CONCLUSIONS: This report underscores the rarity of extrarenal Wilms tumor (ERWT) in adults, challenging conventional assumptions about its typical age of occurrence. It emphasizes the importance of clinical awareness regarding such uncommon cases. Moreover, the co-occurrence of spinal ERWTs and a history of spinal anomalies warrants further investigation.
METHODS: A 22-year-old woman with a history of congenital lipo-myelomeningocele surgery as an infant presented with a 6-month history of back pain. This pain gradually resulted in limb weakness, paraparesis, and loss of bladder and bowel control. An MRI showed a 6 × 5 × 3 cm spinal canal mass at the L4-S1 level. Consequently, a laminectomy was performed at the L4-L5 level to remove the intramedullary tumor. Post-surgery histopathology and immunohistochemistry confirmed the tumor as ERWT with favorable histology without any teratomatous component.
CONCLUSIONS: This report underscores the rarity of extrarenal Wilms tumor (ERWT) in adults, challenging conventional assumptions about its typical age of occurrence. It emphasizes the importance of clinical awareness regarding such uncommon cases. Moreover, the co-occurrence of spinal ERWTs and a history of spinal anomalies warrants further investigation.
摘要:
背景:Wilms肿瘤(WT),也被称为肾母细胞瘤,在成年人中很少见,仅占所有肾母细胞瘤的3%或每百万个体0.2例。肾外Wilms肿瘤(ERWT)出现在肾脏边界之外,占所有WT病例的0.5%至1%,成年人的发病率更低。与异位肾病性休息(NR)相关的致癌突变可能有助于ERWT的发展。诊断包括手术切除和病理检查。由于病例稀少,成年人通常依赖儿科指南。我们彻底搜查了PubMed,Scopus,和WebofScience数据库来建立我们案例的独特性。据我们所知,这是在成人人群中首次有文献记载的椎管内肾外肾母细胞瘤的发病率.
方法:一名22岁女性,有先天性脂肪-脊髓膜膨出手术史,婴儿时出现6个月的背痛史。这种疼痛逐渐导致肢体无力,轻瘫,膀胱和肠道失控.MRI显示L4-S1水平有6×5×3cm的椎管肿块。因此,在L4-L5水平进行椎板切除术以切除髓内肿瘤.手术后组织病理学和免疫组织化学证实肿瘤为ERWT,组织学良好,无任何畸胎瘤成分。
结论:本报告强调了成人肾外肾母细胞瘤(ERWT)的罕见性,挑战关于其典型发生年龄的传统假设。它强调了对此类罕见病例的临床认识的重要性。此外,脊髓ERWT的同时发生和脊髓异常的病史值得进一步调查.
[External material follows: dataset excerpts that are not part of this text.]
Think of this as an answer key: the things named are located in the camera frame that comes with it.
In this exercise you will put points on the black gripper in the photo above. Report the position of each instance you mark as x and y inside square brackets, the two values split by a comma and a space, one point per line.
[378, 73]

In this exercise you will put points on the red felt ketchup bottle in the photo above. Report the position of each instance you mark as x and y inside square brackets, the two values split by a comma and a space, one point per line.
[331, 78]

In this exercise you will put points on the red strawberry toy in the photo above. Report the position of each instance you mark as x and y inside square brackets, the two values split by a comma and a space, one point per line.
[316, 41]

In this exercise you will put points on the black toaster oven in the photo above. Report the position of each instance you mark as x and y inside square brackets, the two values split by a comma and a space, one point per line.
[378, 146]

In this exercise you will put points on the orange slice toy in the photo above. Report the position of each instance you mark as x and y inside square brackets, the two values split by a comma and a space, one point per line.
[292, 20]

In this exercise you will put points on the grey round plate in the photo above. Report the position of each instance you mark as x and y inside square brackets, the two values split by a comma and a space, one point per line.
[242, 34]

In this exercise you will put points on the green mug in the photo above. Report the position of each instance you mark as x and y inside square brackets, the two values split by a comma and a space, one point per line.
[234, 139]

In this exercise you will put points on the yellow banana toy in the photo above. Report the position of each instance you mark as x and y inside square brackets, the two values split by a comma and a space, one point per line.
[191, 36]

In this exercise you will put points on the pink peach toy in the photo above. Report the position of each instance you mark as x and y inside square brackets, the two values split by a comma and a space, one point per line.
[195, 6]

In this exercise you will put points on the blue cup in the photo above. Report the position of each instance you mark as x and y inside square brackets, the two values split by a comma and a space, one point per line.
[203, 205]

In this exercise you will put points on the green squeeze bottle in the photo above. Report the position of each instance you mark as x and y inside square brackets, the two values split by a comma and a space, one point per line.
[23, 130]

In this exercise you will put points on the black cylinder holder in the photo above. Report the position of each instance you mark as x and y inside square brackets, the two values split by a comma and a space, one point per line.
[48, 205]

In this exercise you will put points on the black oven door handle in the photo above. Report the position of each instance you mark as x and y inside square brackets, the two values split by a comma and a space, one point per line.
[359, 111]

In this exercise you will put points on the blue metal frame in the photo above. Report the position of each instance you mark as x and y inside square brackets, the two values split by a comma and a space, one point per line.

方法:一名22岁女性,有先天性脂肪-脊髓膜膨出手术史,婴儿时出现6个月的背痛史。这种疼痛逐渐导致肢体无力,轻瘫,膀胱和肠道失控.MRI显示L4-S1水平有6×5×3cm的椎管肿块。因此,在L4-L5水平进行椎板切除术以切除髓内肿瘤.手术后组织病理学和免疫组织化学证实肿瘤为ERWT,组织学良好,无任何畸胎瘤成分。
结论:本报告强调了成人肾外肾母细胞瘤(ERWT)的罕见性,挑战关于其典型发生年龄的传统假设。它强调了对此类罕见病例的临床认识的重要性。此外,脊髓ERWT的同时发生和脊髓异常的病史值得进一步调查.